Recorded data:
◆ ◆ ◆ ◆ ◆ ◆ ◆

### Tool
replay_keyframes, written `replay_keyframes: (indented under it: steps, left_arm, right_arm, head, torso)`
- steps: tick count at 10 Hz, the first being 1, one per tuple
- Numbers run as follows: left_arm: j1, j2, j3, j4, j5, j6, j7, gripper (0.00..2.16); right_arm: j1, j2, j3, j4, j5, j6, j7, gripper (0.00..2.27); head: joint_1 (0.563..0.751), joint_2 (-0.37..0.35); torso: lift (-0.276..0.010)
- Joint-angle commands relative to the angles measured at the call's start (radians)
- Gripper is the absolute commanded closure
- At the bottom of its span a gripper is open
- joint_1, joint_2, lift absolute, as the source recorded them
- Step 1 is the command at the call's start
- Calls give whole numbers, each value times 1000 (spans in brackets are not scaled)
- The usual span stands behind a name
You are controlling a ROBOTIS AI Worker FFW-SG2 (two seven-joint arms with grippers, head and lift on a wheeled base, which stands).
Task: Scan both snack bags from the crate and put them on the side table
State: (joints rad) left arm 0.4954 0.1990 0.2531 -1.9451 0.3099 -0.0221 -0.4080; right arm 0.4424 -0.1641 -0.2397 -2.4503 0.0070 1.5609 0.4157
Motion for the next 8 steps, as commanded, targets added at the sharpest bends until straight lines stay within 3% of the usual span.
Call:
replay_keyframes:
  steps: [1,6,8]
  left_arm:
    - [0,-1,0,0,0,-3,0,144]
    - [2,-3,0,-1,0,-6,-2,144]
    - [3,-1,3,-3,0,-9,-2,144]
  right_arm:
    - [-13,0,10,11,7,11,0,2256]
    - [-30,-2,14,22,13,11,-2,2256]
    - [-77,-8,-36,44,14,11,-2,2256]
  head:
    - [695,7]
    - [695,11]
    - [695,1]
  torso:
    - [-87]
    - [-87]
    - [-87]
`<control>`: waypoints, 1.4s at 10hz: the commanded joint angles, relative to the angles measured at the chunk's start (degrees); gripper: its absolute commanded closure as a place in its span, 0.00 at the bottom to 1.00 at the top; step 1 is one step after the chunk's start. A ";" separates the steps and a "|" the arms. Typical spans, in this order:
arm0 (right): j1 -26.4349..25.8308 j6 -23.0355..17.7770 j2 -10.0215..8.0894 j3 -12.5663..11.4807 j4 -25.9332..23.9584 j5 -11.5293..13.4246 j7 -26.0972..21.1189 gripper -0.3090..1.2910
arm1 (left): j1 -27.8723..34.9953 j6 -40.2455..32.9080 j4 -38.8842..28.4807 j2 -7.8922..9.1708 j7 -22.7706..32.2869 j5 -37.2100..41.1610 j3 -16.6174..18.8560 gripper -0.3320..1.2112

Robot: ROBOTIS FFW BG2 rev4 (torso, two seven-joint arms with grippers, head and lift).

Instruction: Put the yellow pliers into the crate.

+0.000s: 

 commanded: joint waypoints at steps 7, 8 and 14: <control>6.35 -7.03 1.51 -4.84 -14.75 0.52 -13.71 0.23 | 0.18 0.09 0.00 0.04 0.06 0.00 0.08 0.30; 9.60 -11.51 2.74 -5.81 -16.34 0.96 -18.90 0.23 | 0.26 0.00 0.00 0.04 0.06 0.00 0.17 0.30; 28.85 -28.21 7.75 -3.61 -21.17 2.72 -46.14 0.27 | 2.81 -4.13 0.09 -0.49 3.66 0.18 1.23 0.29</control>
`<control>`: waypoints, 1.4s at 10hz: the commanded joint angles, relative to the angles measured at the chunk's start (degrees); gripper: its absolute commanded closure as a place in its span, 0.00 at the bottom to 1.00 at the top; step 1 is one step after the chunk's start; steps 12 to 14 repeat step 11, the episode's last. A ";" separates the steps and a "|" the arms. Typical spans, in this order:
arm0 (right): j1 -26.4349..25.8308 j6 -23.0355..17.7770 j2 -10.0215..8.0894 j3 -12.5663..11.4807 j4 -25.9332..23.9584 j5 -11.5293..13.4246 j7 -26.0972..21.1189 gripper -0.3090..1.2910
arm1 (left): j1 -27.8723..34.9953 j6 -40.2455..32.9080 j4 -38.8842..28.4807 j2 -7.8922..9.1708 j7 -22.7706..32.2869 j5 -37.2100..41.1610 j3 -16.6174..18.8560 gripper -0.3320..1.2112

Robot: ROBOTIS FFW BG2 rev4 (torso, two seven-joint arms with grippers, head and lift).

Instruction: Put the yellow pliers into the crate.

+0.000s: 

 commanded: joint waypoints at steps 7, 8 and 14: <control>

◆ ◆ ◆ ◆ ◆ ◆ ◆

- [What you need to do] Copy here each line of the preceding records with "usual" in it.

- [Answer box]
- The usual span stands behind a name
Motion for the next 8 steps, as commanded, targets added at the sharpest bends until straight lines stay within 3% of the usual span.

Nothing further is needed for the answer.